There’s also a sentimental meaning behind her affinity for the gemstone. A handful of the queen’s most beloved pieces of pearl jewelry were gifts from her relatives. Her grandmother, Queen Mary, left her one of her favorite pairs of earrings, large single-button pearls with a tiny diamond affixed to each. Button pearls are formed when an incomplete pearl is attached to the side of an oyster, leaving them with a flat bottom that makes them ideal for earrings. On her wedding day, the queen’s parents gave her two pearl necklaces that belonged to Anne and Caroline, two queens from the 17th and 18th centuries. As her devoted private secretary, Jock Colville, later recounted in his edited diaries, she wanted to wear the necklaces during the ceremony but realized at the last minute that they were on public display with the rest of her wedding gifts. Colville rushed to fetch the pearls, borrowing a limousine from the queen’s great-uncle, King Haakon VII of Norway, to beat the traffic. While the button-pearl earrings are in her regular rotation, she only brings out the Queen Anne and Queen Caroline necklaces, with their sumptuous and creamy spheres, on rare occasions. One of the last times she wore the button earrings along with the two strands of pearls happened during her Diamond Jubilee in 2012.

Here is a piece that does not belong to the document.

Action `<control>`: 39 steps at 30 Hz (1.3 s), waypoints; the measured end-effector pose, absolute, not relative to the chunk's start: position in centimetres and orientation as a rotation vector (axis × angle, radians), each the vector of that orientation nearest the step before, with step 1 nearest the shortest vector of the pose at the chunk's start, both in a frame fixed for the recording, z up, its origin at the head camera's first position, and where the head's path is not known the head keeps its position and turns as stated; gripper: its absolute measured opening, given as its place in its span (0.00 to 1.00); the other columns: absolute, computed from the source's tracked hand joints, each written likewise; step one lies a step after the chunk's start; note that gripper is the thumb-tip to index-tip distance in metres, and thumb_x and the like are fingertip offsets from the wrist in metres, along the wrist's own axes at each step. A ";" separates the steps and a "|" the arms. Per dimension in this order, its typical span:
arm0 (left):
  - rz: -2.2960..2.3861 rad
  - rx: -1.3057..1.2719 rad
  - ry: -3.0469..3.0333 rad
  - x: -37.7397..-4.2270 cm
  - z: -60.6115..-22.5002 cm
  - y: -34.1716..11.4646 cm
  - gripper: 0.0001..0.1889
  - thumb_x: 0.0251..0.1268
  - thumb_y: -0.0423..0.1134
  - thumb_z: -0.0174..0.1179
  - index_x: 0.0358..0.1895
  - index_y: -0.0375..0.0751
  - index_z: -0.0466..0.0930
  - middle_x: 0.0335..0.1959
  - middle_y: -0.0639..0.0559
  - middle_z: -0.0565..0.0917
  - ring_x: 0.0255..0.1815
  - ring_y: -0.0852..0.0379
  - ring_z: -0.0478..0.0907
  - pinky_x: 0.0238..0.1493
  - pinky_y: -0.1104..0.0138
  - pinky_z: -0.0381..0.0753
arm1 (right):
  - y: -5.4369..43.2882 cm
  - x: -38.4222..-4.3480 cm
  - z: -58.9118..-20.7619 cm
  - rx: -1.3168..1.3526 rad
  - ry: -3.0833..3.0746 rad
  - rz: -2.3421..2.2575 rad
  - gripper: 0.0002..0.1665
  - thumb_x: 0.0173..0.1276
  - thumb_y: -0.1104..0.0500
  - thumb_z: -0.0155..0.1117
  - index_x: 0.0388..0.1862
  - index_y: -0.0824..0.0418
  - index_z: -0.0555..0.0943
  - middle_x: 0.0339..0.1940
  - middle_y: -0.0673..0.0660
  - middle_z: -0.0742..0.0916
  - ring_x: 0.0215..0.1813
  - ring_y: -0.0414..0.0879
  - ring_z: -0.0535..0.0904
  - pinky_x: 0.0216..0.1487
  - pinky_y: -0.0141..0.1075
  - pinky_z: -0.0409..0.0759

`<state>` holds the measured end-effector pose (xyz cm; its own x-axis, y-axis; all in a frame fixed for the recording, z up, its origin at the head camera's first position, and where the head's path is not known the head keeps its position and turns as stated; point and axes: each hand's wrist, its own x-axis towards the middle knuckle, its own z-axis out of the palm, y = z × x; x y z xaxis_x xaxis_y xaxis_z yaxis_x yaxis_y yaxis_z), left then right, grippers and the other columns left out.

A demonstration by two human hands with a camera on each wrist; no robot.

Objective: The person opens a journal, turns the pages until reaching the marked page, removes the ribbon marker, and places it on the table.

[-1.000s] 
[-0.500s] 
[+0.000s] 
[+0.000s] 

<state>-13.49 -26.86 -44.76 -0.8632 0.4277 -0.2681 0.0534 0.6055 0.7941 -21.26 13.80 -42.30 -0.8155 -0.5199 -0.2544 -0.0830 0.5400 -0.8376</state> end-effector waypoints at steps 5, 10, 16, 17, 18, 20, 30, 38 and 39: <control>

The queen’s love for pearls goes back to the very beginning. In March 1927, when then Princess Elizabeth was just 11 months old, her parents, the Queen Mother and King George VI, left her in the care of her grandmother, Queen Mary. At that time, The New York Times reported on Elizabeth’s penchant for biting Mary’s pearl necklaces. During a visit to the Home Arts and Industries Exhibition, Mary bought a strand of colored beads in an attempt to give Elizabeth a distraction. “These beads are for the baby to bite,” Mary remarked, per the newspaper. “She will insist on trying to bite my necklaces.” By age three, she was first photographed in a necklace with six pearls on its chain, to which her parents would continue to add more throughout her childhood.
The British royal association with pearls, however, dates back to the Middle Ages, and monarchs as early as Edward II, who ruled in the 14th century, were known to wear them. By the time Queen Elizabeth I took the throne in 1558, expeditions to the Americas had begun to return with copious amounts of pearls, and as Dona Dirlam, Elise Misiorowski, and Sally Thomas explained in the summer 1985 issue of Gems & Gemology, she imbued them with a sense of “power, opulence, and regal dignity.” Pearls started to denote a sense of purity and chastity, and because of her reputation as the “Virgin Queen,” they were deeply associated with her reign. When she died in 1603, a wax effigy showed her in the jewelry and celebratory poems mentioned her enthusiasm for them. The Imperial State Crown, which the queen wore at her coronation and many state openings of parliament, contains a set of pearls believed to have belonged to Elizabeth I.